Originally, I looked at Victoria author Robert Turner’s book The Klondike Gold Rush Steamers: A History of Yukon River Steam Navigation and thought, Of course they want me to write a review of a book about boats. Being in the Navy, I can’t get away from them. I looked dubiously at the book, as it weighs at least five pounds—it’s massive.
Not one to back down from a challenge, I agreed to review it. In fact, I imagined sitting out on the porch each morning, drinking a coffee, watching the sunrise, and reading a vibrant history of the gold-rush era.
And I did, for a while. The introduction alone brought me hurtling back in time to a different age, maybe a simpler time. The book is not focused on gold, but instead focuses on a specific mode of transportation: steamers. How picturesque—imagine sailing down the icy rivers to a mining town, full of adventure and hope of acquiring new riches. Even reading the diaries of workers and prospectors gave me shivers of longing.
But as I read, I hit a snag in the river—a rock bed, really, like a few of the steamers in the book, evidently. It didn’t stop me from reading, but it gave me a hard pause, because past the breathtaking pictures and minute details the author has collected, this book shows how our history in the late 1800s as settlers is just plain racist.
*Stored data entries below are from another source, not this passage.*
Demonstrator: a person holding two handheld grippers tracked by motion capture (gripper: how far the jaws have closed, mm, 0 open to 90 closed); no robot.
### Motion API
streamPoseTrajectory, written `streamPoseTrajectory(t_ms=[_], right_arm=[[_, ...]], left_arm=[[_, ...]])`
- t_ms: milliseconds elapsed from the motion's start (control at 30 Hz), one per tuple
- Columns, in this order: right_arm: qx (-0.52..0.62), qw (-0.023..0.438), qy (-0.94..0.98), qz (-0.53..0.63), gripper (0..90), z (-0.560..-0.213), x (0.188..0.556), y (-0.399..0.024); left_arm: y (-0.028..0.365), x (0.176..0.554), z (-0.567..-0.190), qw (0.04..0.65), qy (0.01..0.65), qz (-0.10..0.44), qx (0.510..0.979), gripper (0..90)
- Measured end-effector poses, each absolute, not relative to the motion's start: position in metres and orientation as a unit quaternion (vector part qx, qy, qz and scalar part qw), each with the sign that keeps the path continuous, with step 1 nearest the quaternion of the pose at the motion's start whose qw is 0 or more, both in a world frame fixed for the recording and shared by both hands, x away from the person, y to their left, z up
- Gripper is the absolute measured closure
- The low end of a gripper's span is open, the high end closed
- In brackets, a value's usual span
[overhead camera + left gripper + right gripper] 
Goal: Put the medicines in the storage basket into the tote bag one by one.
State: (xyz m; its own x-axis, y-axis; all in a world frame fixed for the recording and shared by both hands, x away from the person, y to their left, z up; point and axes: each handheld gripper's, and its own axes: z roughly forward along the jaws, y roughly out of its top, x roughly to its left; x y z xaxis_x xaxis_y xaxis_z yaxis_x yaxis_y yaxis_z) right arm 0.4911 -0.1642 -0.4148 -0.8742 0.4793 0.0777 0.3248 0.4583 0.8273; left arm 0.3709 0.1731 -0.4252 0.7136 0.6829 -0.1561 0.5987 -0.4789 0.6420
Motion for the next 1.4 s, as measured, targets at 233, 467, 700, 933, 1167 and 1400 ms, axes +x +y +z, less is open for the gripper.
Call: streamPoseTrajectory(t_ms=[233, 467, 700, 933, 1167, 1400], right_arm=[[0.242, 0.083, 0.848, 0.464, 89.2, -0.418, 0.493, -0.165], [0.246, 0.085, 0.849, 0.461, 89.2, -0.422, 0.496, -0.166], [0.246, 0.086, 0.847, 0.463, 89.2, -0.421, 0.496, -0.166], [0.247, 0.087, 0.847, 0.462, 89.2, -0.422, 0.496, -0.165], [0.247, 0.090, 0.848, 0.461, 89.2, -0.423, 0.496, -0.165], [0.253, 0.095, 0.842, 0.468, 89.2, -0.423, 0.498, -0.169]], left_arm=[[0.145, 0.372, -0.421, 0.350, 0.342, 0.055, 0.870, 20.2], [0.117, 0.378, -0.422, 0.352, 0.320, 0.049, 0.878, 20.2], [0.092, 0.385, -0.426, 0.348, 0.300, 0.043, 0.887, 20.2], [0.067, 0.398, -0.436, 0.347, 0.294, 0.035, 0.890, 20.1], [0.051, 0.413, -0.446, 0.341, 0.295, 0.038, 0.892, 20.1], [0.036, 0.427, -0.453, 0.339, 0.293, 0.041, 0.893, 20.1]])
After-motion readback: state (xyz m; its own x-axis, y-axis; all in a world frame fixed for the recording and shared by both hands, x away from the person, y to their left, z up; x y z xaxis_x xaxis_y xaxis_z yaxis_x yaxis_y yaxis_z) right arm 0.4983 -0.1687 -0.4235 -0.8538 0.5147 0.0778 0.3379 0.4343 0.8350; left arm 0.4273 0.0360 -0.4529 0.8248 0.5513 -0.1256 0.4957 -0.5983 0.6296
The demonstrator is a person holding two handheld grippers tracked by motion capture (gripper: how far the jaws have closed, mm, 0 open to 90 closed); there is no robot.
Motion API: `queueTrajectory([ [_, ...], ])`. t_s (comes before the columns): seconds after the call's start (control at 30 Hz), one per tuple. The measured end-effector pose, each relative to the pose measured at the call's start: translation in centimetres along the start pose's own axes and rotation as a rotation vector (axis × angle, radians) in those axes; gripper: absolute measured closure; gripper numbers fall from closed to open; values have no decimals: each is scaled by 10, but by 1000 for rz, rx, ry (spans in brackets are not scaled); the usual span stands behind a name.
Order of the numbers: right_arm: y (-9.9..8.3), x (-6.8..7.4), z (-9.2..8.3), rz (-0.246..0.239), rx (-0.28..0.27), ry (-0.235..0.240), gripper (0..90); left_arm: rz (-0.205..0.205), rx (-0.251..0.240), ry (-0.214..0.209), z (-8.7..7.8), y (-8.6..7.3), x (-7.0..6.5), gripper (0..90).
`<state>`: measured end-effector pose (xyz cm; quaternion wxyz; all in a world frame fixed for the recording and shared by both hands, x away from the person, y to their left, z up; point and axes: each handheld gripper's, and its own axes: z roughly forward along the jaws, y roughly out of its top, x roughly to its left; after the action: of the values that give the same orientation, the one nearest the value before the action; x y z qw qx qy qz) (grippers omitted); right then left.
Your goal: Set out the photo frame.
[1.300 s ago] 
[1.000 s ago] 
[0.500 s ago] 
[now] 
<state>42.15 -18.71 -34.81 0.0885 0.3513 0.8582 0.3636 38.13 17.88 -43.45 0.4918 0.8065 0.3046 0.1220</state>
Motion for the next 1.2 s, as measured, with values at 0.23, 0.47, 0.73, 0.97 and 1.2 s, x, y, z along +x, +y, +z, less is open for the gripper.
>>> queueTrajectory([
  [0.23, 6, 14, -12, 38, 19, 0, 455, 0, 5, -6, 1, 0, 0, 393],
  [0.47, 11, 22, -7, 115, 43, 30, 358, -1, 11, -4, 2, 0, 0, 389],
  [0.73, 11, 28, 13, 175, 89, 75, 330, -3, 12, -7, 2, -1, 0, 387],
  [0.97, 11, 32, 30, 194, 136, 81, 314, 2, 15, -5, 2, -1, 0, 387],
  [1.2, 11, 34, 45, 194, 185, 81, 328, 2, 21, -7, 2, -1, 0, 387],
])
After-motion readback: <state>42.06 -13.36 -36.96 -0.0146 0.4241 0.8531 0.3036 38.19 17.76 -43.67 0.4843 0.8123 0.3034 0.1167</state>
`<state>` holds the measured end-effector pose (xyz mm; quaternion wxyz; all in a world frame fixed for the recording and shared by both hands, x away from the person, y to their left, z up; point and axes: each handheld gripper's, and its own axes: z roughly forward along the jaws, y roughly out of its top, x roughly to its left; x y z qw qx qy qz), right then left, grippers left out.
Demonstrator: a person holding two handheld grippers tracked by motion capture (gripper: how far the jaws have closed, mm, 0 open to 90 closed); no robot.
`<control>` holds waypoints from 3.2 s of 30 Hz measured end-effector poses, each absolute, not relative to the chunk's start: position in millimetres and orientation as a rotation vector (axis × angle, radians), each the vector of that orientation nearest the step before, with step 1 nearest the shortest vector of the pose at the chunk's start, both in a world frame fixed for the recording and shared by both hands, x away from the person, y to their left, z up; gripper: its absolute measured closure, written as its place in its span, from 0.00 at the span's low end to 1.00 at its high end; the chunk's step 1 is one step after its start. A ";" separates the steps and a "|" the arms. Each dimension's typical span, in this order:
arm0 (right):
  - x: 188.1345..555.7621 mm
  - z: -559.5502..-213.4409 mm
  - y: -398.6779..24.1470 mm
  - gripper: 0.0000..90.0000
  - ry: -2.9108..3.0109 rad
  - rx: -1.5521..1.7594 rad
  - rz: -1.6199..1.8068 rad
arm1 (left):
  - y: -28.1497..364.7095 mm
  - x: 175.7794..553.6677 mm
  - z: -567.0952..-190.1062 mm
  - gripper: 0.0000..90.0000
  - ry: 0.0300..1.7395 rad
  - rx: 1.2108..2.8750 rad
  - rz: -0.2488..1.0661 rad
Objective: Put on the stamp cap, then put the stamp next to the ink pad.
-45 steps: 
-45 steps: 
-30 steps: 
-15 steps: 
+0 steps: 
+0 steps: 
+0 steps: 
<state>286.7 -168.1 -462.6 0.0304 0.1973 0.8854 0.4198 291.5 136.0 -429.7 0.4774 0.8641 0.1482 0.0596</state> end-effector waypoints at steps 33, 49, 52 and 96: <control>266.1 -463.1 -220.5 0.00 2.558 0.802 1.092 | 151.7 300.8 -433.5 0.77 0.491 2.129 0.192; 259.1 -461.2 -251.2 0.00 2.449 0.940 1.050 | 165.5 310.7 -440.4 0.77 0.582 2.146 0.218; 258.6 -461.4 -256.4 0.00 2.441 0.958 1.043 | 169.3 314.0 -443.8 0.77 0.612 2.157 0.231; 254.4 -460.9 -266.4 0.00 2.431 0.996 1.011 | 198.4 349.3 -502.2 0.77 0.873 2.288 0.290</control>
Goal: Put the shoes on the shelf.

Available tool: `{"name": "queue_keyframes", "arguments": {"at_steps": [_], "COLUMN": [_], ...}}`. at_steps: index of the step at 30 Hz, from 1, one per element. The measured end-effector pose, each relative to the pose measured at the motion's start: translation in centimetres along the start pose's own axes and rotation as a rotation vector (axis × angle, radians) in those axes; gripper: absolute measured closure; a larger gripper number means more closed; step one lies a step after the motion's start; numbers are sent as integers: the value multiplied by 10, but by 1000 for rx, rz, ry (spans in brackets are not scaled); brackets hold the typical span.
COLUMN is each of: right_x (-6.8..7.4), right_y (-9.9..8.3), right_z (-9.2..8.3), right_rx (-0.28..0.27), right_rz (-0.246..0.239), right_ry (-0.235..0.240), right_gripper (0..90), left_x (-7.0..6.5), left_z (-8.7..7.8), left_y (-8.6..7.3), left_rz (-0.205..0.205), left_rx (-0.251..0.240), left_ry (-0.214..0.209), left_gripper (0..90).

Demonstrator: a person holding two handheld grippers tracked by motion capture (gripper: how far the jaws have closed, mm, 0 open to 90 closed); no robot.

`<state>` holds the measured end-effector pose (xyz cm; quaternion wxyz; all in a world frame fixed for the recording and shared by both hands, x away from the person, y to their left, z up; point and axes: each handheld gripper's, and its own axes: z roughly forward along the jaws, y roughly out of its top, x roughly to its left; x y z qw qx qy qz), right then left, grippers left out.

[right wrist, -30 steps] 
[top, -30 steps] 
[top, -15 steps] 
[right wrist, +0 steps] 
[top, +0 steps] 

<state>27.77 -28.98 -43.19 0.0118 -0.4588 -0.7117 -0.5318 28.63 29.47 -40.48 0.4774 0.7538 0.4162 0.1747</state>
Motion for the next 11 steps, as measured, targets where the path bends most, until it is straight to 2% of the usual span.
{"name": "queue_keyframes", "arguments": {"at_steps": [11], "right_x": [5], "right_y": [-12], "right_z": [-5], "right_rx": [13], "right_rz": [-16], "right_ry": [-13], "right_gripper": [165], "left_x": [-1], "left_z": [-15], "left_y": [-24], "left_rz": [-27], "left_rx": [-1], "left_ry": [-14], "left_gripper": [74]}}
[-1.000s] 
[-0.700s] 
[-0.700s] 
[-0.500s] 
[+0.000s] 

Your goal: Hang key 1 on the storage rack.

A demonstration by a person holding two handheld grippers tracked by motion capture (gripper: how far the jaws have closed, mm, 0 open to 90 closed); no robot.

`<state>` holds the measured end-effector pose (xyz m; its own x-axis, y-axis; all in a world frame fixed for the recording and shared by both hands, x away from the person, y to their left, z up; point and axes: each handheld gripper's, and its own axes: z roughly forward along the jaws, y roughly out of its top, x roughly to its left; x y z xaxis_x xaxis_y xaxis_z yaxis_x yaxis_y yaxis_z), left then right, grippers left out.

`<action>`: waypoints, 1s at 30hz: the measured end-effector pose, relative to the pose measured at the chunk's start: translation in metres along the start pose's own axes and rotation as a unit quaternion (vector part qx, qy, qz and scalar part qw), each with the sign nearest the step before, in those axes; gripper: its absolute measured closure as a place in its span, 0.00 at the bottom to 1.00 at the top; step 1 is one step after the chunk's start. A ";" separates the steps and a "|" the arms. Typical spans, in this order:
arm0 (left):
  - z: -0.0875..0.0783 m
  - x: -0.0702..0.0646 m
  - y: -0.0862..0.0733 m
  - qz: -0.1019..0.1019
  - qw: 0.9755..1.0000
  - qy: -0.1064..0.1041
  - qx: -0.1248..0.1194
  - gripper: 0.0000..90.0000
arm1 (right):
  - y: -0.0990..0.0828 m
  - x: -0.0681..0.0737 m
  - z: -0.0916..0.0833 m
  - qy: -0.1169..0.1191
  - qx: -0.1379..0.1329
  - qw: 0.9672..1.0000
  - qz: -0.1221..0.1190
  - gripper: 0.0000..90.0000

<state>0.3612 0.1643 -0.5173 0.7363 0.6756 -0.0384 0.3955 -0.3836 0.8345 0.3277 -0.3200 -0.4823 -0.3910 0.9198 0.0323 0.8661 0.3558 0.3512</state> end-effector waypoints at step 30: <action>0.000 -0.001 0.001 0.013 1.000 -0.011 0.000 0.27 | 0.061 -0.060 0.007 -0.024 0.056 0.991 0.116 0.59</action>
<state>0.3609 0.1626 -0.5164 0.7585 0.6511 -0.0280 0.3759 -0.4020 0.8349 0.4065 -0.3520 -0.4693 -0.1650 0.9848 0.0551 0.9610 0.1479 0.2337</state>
The European settlers, our ancestors, did things that we can’t take back. I’m not talking about the mining of gold, capitalizing on the use of steamers, or creating business in the Yukon. I mean the treatment of the First Nations, and it was not something to be proud of. It’s mentioned in this book, however vaguely.
I would have liked to have seen more information about the impact of the First Nations in the gold rush, delving into their work treatment as pilots and deckhands, maybe talking about the divisions of pay. I felt this left a hole in the book, maybe a chapter missing where this information could have been. Overall, the book was flawless, except this one part of our history we tend to hide from.